Late last year, the social media giant updated it’s policies in an attempt to crack down on the antiquities trade, but the news was met with skepticism by experts.

“Facebook groups, unlike other encrypted messaging platforms, provide insulated communities where users can share live videos, photos, entire albums, engage through encrypted messaging app, they don’t even have to leave the program to make payments if they want to,” Katie Paul, the co-director of the ATHAR project which is a member of the Alliance to Counter Crime Online, told the OCCRP in July. “These private groups that are unmoderated by Facebook are a one-stop-shop for criminals.” 

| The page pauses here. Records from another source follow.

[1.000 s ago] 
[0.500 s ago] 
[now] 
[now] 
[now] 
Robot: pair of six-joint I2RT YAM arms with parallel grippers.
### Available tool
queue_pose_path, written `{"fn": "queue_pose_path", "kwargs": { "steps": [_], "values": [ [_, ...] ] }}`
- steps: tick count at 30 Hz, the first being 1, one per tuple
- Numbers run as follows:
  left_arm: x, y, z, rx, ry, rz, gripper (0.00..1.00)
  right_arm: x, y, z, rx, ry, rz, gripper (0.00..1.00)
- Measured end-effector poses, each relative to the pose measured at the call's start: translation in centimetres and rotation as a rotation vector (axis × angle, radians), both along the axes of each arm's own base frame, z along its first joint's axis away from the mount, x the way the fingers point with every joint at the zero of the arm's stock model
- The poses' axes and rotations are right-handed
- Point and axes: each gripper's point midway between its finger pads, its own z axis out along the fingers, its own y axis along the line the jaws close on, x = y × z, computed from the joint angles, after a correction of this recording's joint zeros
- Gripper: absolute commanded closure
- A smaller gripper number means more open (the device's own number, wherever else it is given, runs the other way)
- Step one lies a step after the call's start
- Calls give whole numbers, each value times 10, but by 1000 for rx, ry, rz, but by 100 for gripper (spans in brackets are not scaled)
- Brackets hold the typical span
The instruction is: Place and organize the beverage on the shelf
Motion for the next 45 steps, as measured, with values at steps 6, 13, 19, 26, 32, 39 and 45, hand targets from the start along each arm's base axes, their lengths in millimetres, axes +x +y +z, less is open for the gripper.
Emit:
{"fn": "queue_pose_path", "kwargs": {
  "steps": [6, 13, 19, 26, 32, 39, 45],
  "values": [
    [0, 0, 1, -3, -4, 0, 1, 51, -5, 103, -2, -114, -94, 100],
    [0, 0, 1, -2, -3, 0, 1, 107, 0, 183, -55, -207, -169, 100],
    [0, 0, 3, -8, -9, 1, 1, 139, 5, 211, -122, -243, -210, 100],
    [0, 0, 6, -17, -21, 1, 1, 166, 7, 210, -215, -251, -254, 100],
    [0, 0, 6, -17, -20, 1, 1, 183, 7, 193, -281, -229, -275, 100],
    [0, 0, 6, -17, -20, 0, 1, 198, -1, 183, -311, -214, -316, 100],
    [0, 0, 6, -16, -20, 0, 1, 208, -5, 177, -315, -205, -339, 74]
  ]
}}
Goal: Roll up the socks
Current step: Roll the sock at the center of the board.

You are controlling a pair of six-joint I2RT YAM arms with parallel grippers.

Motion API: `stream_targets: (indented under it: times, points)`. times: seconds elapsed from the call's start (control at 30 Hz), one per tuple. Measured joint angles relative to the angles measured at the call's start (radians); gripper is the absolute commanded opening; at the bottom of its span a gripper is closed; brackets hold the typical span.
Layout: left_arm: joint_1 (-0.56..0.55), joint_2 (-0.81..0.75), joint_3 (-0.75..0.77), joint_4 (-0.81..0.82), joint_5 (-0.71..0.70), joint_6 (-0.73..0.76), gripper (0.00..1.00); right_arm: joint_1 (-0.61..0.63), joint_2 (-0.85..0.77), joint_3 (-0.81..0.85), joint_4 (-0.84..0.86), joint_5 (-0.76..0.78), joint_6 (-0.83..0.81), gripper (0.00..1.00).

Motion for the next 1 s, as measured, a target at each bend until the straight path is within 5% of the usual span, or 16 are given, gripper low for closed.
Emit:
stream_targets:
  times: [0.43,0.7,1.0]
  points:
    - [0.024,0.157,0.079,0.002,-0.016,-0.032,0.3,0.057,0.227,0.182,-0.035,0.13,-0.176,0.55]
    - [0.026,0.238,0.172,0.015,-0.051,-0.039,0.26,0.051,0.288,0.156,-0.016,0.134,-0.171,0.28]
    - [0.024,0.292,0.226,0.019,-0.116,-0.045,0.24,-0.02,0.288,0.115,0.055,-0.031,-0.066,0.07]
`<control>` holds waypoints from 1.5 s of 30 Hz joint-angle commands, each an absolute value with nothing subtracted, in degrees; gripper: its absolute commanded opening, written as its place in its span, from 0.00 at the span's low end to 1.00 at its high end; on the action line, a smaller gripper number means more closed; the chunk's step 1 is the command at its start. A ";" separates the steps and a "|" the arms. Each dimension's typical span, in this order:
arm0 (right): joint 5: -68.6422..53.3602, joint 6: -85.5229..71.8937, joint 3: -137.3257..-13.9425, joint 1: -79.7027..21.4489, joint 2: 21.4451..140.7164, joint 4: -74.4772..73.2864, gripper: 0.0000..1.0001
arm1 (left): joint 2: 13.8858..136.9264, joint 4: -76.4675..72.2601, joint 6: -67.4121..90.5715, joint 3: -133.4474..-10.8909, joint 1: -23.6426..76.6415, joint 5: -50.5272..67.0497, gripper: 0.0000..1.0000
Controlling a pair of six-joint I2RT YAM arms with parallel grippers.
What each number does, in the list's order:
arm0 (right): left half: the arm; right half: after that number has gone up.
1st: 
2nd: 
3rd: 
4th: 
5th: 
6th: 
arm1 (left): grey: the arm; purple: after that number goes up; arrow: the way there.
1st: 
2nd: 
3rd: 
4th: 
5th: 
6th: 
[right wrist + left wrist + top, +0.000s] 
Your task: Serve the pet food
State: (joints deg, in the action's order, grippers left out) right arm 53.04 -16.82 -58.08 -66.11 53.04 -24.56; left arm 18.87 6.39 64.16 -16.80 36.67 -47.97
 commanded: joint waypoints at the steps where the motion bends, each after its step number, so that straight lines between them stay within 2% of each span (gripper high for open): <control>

ATHAR which monitors the online antiquities trade has found more than 120 private and public Facebook groups explicitly devoted to antiquities trafficking, the largest of which has over a quarter-million members and gets thousands of posts per day about artifacts for trade and active looting.

“The world’s biggest social media company isn’t just harming society with its monopolistic behavior,” the Alliance concluded in their open letter. “Facebook platforms are a threat to the health and human safety of the American people. It is time to hold the firm and its senior executives accountable.”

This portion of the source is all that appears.